» **The records**
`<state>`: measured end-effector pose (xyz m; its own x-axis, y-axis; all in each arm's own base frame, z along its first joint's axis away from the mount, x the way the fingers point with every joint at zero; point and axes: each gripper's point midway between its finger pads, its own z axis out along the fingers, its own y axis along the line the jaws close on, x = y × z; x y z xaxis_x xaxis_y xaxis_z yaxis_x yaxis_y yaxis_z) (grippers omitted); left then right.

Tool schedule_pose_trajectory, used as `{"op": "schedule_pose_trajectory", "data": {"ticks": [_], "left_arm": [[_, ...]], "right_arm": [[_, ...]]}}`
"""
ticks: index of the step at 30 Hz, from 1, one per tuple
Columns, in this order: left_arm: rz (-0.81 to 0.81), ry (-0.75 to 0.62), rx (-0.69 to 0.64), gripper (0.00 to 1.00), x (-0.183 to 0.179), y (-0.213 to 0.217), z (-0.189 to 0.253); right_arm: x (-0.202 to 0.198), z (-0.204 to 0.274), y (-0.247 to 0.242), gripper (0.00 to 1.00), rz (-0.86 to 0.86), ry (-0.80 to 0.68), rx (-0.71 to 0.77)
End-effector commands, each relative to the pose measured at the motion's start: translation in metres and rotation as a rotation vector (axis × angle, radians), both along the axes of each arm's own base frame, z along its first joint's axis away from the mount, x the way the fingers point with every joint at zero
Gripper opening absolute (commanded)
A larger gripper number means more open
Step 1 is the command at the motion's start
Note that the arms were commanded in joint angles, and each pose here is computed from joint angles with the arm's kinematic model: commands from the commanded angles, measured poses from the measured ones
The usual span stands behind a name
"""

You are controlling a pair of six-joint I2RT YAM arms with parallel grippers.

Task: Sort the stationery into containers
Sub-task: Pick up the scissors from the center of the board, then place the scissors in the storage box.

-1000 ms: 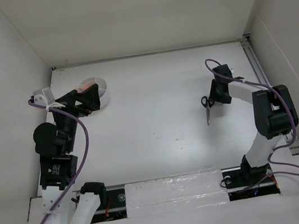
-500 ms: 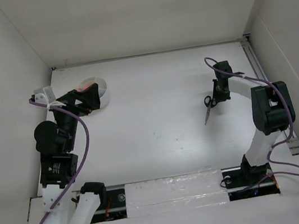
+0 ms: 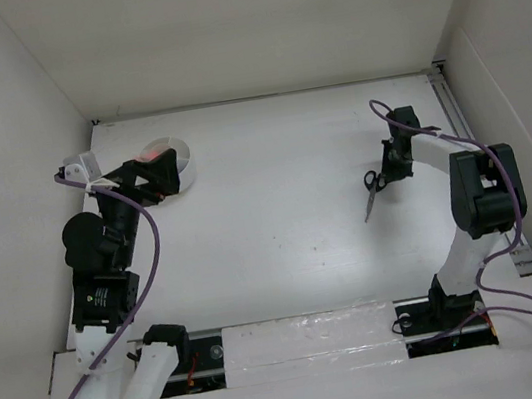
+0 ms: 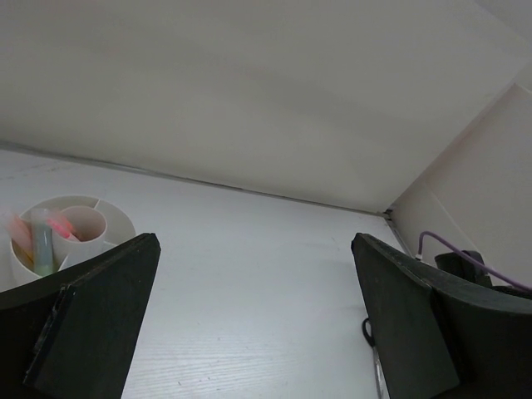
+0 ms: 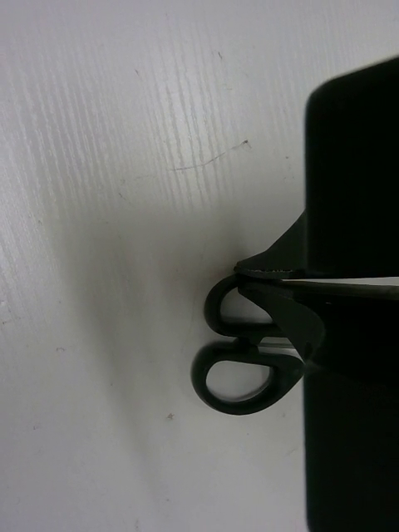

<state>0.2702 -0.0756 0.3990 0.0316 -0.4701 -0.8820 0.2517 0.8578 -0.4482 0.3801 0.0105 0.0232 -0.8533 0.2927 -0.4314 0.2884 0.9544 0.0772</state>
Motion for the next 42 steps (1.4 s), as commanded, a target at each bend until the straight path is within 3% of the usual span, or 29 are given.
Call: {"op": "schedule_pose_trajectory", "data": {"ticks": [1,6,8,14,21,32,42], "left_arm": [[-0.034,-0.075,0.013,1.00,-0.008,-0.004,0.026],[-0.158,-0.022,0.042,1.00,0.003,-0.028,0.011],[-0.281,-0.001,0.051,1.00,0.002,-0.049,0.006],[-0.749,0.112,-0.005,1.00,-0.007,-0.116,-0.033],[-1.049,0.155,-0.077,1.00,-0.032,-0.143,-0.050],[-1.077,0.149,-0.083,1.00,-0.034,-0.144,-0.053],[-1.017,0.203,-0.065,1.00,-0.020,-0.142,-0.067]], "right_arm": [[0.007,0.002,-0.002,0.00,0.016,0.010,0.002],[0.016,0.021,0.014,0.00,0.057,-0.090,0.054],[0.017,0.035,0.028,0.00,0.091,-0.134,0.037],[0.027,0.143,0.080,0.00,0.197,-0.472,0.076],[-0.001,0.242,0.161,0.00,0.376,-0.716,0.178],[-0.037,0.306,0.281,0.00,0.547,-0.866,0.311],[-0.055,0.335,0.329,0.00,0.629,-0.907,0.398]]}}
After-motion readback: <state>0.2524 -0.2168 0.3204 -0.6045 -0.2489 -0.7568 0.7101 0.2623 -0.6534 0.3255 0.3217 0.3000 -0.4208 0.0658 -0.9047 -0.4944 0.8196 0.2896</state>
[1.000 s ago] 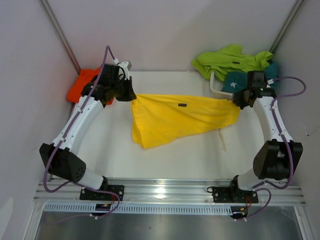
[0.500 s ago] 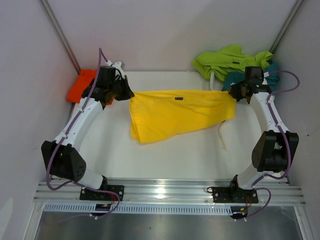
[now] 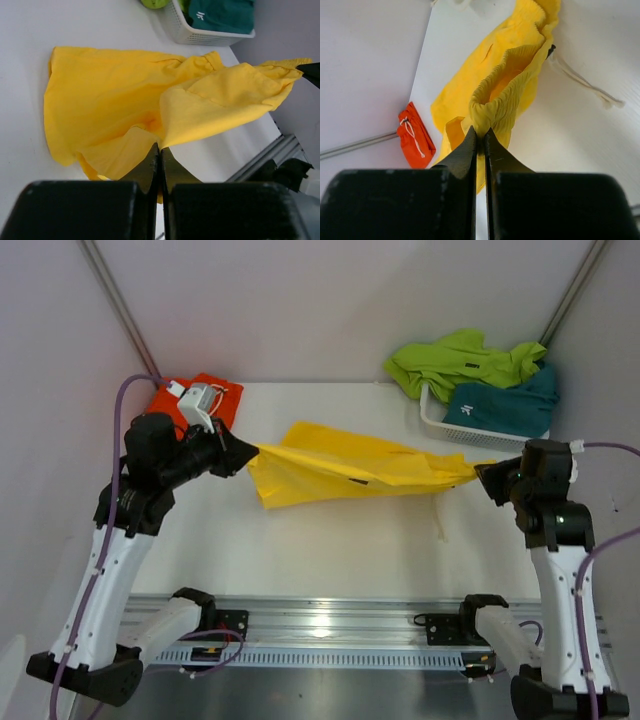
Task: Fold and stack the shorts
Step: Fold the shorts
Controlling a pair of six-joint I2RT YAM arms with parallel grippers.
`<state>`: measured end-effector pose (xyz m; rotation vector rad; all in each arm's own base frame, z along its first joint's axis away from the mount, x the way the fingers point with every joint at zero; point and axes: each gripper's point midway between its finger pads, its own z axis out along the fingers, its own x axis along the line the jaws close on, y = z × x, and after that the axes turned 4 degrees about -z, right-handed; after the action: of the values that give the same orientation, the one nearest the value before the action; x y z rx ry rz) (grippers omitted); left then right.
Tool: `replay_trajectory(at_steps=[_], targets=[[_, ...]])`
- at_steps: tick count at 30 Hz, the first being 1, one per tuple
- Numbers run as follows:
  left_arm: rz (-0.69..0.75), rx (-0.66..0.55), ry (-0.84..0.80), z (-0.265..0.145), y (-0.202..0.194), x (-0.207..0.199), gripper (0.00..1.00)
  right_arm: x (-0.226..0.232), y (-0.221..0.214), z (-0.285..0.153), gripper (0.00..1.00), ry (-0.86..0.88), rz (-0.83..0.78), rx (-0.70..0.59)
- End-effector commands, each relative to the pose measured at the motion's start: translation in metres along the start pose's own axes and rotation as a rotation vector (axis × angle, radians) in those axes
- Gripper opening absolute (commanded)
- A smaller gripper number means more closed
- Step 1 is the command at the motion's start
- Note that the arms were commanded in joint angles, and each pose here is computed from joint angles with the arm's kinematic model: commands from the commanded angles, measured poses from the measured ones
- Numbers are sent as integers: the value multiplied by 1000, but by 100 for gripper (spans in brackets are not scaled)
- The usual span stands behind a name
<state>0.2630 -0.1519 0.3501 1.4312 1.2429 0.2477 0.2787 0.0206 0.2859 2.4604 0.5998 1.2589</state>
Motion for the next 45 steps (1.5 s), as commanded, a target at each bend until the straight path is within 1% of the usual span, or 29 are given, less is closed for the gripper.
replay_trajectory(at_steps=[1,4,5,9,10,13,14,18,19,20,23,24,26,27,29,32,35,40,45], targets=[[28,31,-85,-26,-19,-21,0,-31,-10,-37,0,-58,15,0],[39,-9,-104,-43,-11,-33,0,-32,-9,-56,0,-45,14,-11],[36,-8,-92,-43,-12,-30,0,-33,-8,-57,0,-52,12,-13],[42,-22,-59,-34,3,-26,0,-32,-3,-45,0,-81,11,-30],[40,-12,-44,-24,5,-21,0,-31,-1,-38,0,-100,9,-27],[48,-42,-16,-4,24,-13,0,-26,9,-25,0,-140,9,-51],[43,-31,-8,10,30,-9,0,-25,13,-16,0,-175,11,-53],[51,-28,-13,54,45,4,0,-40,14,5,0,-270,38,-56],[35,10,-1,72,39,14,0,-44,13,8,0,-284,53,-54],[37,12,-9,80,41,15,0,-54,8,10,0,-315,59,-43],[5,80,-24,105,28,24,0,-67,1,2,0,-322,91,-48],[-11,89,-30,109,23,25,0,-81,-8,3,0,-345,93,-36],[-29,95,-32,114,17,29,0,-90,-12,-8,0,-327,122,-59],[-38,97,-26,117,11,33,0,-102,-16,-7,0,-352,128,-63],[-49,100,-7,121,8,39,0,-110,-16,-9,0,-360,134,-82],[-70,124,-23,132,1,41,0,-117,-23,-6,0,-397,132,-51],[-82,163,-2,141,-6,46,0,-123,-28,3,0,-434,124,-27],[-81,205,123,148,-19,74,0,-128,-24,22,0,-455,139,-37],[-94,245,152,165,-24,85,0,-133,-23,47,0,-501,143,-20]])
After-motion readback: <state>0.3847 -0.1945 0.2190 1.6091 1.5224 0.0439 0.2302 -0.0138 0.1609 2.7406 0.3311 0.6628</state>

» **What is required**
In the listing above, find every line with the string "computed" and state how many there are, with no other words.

» **Response for this exercise**
2